Ron Reahard is president of Reahard & Associates Inc., a training company providing F&I classes, workshops, in-dealership and online training. Got a question or objection for Ron? Use your mobile phone to record a brief video (shot landscape style!) of your question and upload it to


  1. 1. Dan [ July 13, 2016 @ 10:20AM ]

    There's a danger here: These questions you propose do leave you open to a "That's none of your business!" reply.

  2. 2. Buddy [ July 14, 2016 @ 10:15AM ]

    As a car buyer, for too many years and too many cars, I simply will not tolerate an F&I manager asking such questions. When I do hear such questions, my immediate thought is I am being sold. And yes, Dan, those questions are not something the F&I manager has a right to know.

    When I am in the F&I office, I only say yes to my name and address, the vehicle, and that is the interest rate I will accept.

  3. 3. F&I Homeboy [ July 14, 2016 @ 01:20PM ]

    If we all put our heads together and think long and hard, we may be able to think of a greater waste of money than paint/interior protection. I have a 2005 Jeep Liberty - dark khaki color, been parked outside for a few years and not a hint of oxidation. Waxing goes a long way. Plus the warranties on these products usually expire before the car will start to oxidize.

  4. 4. RJ [ July 22, 2016 @ 01:01PM ]

    Buddy may not realize, or be willing to admit, that these questions he "simply will not tolerate" are designed to help him. Of course he is being offered a product for sale, but why be so closed-minded that you would shut off a brief explanation of the benefits of a good quality paint sealant with a 7 year warranty which includes repainting, reupholstering, with no deductibles?

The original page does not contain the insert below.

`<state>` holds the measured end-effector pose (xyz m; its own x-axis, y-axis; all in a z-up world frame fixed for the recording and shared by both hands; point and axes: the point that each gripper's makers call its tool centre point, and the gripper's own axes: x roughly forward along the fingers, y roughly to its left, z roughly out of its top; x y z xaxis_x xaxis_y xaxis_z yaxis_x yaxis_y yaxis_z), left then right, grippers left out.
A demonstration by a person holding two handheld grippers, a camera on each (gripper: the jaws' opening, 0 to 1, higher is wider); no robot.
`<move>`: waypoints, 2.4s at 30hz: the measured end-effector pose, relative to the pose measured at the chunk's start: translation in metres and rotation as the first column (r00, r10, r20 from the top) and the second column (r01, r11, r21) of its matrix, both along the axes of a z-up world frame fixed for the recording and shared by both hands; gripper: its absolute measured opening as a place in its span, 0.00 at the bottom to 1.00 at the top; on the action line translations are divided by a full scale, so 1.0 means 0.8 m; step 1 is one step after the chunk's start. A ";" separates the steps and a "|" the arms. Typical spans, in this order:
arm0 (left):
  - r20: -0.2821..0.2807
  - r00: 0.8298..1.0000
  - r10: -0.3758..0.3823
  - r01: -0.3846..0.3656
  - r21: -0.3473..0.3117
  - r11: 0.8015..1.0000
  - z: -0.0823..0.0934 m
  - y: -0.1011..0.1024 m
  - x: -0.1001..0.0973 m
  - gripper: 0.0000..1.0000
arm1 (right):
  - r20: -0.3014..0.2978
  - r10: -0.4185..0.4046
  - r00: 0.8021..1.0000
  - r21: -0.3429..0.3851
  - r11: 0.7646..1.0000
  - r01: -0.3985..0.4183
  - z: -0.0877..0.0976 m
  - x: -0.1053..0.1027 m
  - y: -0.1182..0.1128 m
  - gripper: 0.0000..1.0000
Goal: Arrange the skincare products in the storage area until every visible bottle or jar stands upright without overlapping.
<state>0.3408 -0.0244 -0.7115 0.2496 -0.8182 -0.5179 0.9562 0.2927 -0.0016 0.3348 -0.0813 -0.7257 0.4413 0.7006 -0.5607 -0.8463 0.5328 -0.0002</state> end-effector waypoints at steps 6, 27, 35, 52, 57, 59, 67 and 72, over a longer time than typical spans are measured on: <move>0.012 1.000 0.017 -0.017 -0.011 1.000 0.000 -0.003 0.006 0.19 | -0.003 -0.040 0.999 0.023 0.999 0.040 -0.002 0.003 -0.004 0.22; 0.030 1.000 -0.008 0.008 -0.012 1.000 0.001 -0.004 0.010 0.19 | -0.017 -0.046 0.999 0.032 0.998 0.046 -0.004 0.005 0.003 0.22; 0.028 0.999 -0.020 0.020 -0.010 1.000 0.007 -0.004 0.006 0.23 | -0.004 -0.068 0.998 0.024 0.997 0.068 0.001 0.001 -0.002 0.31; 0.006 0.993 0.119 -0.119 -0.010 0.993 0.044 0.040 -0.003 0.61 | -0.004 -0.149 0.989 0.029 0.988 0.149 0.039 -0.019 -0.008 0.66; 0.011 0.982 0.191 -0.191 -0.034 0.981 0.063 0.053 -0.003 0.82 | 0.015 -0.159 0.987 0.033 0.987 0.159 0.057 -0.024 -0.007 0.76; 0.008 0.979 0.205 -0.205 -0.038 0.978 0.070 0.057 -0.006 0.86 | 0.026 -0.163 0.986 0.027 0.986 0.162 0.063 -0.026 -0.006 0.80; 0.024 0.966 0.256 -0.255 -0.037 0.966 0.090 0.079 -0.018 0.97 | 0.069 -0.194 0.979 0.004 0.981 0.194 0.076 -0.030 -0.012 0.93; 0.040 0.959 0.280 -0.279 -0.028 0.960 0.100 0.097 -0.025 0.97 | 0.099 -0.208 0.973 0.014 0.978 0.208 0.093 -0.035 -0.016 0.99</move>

    Editor: Thumbs up to this comment.

  5. 5. Ron Reahard [ July 26, 2016 @ 07:07AM ]

    Thanks for your comments. Today's customers are very perceptive. They quickly recognize if someone is trying to help them, or trying to sell them. And they would much rather have a conversation than be forced to listen to a sales pitch.

    If a customer feels the F&I manager is genuinely trying to help them evaluate their options, most customers (though obviously not all) are more than willing to have conversation about why they may or may not need those options, so they can make the right decision for themselves and and their family. Selling requires communication.

    Every customer asks themselves 3 questions... 1. Can I trust this person? 2. Does he know what he's talking about? 3. Does he really care about me as a person, or is he just trying to sell me something? How they answer those 3 questions will determine whether or not we're able to sell them anything. As Zig Ziglar, one of the great sales trainers of all time once said, "Customers don't care how much you know, until they know how much you care."

    A true F&I professional believes in his or her products, and he or she genuinely cares about their customers. -Ron

  6. 6. Barry Gilreath [ July 28, 2016 @ 01:48PM ]

    Good job Ron, it is true that every option a customer has to maintain the value of their purchase should be explained they will see the value.

  7. 7. dan [ July 29, 2016 @ 08:20AM ]

    But again...the qualifying questions leave you wide open for a customer to just say "That's none of your business."

  8. 8. Joan [ August 11, 2016 @ 08:43AM ]

    If you have developed a rapport with some of your other questions, most customers might ask why. I have never had anyone say "None of your business".

  9. 9. Paul [ December 18, 2017 @ 01:10PM ]

    Second paragraph, last sentence: "I have the same problem when it comes to sex..." I find it difficult to believe how this even made it into your "training". Makes this whole article feel like a con job. Not professional at all. Unbelievable, really.